Working data: Begin

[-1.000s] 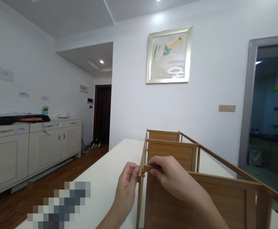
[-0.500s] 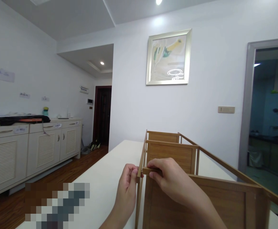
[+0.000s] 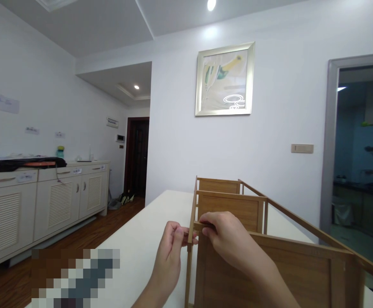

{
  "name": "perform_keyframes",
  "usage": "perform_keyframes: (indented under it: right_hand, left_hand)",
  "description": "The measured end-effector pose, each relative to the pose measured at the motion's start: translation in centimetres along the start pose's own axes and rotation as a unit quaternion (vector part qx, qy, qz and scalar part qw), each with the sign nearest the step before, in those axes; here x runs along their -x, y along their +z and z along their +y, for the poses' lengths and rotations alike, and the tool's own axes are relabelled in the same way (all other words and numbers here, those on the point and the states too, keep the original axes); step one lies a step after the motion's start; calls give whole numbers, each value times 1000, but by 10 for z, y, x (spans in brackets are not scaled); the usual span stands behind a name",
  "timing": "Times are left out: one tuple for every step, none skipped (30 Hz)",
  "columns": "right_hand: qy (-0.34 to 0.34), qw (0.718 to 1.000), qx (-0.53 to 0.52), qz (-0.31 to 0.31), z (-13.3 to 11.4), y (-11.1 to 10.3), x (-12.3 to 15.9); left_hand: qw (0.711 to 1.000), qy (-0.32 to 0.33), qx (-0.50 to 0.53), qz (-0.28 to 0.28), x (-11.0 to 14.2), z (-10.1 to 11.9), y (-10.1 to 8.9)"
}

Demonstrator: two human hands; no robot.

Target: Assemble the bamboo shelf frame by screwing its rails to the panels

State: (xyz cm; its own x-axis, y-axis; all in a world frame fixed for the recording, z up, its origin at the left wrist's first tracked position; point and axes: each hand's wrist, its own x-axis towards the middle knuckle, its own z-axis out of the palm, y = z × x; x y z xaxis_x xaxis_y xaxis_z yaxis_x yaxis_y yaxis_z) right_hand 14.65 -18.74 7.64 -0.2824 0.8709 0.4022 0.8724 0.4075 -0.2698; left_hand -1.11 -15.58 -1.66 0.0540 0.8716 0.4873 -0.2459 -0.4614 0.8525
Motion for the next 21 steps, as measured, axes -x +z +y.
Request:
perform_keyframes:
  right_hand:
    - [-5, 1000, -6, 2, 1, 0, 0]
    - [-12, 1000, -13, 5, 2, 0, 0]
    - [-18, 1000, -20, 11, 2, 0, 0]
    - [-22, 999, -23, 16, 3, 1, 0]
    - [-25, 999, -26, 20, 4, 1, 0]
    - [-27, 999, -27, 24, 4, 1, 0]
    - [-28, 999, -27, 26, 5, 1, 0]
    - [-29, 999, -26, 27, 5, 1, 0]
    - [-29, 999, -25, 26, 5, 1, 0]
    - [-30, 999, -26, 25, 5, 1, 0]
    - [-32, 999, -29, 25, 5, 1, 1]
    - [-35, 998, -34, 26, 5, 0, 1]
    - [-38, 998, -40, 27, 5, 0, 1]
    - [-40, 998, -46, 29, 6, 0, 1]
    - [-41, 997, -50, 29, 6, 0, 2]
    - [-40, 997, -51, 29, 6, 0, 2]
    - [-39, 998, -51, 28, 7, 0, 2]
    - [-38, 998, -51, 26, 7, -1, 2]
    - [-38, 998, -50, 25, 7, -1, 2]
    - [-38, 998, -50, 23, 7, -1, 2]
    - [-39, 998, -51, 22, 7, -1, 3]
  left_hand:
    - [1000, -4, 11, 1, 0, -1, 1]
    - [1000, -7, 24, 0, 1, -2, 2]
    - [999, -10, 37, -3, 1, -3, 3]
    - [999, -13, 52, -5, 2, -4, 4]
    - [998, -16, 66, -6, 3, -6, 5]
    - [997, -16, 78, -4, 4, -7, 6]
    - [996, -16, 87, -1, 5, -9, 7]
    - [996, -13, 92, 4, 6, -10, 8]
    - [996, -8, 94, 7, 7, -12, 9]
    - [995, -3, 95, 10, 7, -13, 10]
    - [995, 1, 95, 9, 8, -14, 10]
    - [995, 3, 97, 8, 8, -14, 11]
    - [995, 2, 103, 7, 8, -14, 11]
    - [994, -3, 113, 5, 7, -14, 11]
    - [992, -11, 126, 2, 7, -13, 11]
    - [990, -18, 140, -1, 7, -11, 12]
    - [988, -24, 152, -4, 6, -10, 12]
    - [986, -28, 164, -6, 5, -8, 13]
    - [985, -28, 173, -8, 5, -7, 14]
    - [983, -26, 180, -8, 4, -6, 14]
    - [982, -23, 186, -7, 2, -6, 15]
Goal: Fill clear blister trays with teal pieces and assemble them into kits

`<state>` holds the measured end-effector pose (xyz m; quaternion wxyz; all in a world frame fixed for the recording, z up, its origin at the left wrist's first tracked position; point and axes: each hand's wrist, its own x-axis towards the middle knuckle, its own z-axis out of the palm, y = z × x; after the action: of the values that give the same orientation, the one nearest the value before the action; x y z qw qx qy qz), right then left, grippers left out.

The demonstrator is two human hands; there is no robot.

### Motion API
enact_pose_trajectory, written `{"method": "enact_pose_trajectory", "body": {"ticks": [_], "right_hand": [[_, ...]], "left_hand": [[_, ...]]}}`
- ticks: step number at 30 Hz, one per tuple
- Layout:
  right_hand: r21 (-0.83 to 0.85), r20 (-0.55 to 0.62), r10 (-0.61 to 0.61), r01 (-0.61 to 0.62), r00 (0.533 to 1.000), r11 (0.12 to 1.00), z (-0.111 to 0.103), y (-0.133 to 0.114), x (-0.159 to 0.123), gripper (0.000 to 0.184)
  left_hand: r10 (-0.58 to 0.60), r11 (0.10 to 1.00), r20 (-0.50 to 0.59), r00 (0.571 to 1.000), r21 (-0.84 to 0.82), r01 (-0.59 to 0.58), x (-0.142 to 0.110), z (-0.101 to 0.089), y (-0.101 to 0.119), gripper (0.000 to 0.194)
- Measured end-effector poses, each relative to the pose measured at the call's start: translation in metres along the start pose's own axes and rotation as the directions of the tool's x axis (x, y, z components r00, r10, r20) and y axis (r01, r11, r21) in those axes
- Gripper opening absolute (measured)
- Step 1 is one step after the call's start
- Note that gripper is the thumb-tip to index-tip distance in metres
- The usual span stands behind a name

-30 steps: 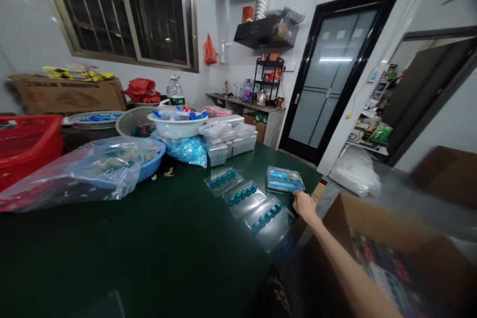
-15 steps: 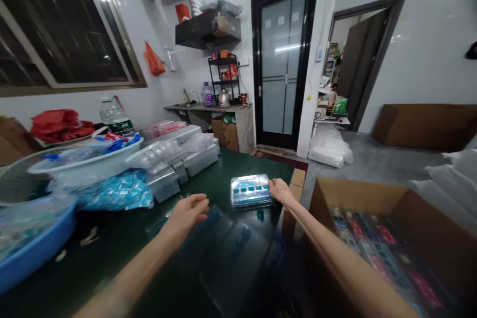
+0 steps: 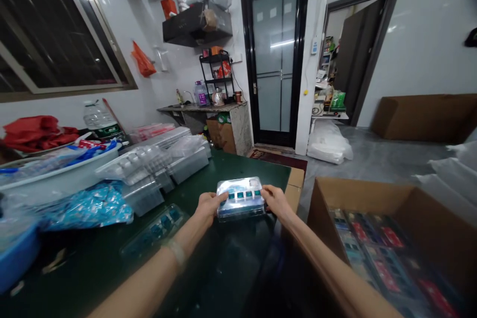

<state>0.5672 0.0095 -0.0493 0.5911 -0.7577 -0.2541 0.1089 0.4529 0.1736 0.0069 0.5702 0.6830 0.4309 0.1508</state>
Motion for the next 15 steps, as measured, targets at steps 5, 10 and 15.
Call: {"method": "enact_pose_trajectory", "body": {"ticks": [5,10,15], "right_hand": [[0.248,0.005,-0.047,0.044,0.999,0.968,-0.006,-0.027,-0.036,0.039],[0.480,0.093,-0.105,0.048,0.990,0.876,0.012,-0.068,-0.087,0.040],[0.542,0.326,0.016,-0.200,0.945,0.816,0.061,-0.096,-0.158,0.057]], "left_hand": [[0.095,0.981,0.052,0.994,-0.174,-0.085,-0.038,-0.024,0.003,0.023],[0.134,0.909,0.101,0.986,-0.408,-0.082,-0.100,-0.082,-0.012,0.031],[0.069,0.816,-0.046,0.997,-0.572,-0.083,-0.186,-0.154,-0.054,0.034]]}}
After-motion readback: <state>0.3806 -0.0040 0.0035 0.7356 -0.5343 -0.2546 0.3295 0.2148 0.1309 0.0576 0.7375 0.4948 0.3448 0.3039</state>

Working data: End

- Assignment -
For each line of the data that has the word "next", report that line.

- Solution -
Motion for the next 21 steps, as measured, axes -x +z +y.
Motion for the next 15 steps, as measured, targets at steps 5, 10 and 15.

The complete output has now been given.